O receio de morrer ou de ser preso injustamente faz parte do cotidiano, atravessa gerações e molda comportamentos desde a infância, em um sistema que historicamente associa cor da pele a perigo e criminalidade.
Esta percepção encontra respaldo em dados concretos. Estudo conduzido por pesquisadores da Faculdade de Medicina de Ribeirão Preto da USP (Universidade de São Paulo), com base em 42.441 homicídios registrados em 2022, mostra que pessoas negras enfrentam um risco significativamente maior de morrer assassinadas do que as brancas, mesmo quando fatores sociais e territoriais são semelhantes. A pesquisa aponta que a cor da pele permanece como fator determinante da letalidade no país.
Segundo os dados, pessoas pretas e pardas representaram quase 78% das vítimas de homicídio no Brasil naquele ano, enquanto pessoas brancas corresponderam a pouco mais de 21%. A desigualdade é agravada nas regiões mais violentas do país.
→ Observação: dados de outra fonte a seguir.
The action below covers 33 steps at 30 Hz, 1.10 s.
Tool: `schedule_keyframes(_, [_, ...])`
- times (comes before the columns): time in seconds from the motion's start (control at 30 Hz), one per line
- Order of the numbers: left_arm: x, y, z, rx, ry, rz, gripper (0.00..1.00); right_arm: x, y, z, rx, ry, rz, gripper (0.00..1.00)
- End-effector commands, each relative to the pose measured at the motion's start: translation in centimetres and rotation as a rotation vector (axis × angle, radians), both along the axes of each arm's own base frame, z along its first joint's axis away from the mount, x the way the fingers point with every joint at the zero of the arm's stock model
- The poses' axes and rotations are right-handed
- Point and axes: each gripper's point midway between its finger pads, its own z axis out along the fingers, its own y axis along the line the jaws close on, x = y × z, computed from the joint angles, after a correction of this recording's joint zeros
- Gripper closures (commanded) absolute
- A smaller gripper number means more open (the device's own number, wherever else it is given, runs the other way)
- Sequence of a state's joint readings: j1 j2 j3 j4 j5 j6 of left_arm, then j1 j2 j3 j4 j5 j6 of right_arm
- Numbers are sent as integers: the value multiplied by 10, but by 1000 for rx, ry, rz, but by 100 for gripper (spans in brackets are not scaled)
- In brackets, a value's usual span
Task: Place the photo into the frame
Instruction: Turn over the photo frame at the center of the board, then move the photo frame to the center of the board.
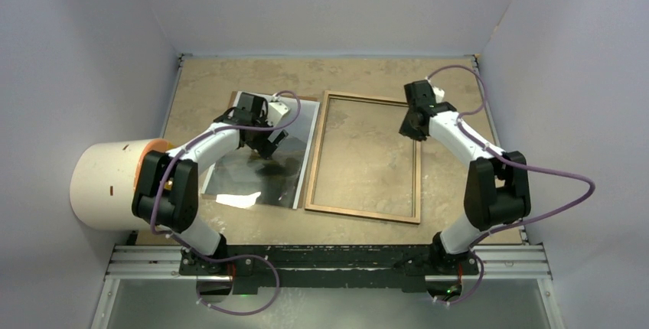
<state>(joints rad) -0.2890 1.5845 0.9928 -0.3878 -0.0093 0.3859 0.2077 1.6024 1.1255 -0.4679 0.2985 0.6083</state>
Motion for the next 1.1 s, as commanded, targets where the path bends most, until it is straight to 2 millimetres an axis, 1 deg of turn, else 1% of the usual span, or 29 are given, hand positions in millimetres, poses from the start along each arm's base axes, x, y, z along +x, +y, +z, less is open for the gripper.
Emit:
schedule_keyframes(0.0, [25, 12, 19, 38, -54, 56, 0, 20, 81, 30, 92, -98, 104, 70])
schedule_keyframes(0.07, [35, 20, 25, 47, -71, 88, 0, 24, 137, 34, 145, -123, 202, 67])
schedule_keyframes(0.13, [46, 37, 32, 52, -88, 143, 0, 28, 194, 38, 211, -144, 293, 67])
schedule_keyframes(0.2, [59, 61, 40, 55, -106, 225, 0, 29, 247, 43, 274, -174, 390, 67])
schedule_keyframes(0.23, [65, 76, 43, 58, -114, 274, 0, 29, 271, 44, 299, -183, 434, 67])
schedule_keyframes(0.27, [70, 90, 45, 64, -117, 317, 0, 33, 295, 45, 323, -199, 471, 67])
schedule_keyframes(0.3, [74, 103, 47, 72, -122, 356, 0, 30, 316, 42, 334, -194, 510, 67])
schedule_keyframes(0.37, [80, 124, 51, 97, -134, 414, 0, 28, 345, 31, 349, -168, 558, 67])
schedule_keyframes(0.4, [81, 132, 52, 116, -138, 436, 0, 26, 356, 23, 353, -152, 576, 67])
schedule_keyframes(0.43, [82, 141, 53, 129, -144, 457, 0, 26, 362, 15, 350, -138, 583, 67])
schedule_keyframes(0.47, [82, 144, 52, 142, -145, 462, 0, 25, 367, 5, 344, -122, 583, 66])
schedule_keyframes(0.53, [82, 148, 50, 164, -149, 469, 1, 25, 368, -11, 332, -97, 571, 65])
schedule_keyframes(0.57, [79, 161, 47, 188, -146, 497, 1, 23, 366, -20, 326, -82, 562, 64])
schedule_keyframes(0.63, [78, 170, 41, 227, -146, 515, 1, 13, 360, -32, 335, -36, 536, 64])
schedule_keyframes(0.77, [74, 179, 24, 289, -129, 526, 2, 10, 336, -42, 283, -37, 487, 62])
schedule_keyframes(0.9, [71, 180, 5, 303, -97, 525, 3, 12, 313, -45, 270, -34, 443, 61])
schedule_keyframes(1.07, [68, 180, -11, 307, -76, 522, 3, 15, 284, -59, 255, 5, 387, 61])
Nos municípios com alta incidência de homicídios, a taxa chegou a 43,2 mortes por 100 mil habitantes, e quase 90% das vítimas eram negras, sobretudo pardas. Essas áreas concentram-se majoritariamente no Nordeste, além de partes do Norte e da Amazônia.
Mesmo após o uso de métodos estatísticos rigorosos, que comparam pessoas com perfis semelhantes de idade, sexo, escolaridade e local de moradia, a disparidade racial persiste. No cenário mais conservador da análise, pessoas negras apresentaram 49% mais chance de morrer por homicídio do que pessoas brancas; em outros modelos, o risco foi até duas vezes maior. Os dados reforçam que o medo ensinado às crianças negras não é paranoia, mas uma estratégia de sobrevivência em um país onde a violência segue um padrão seletivo.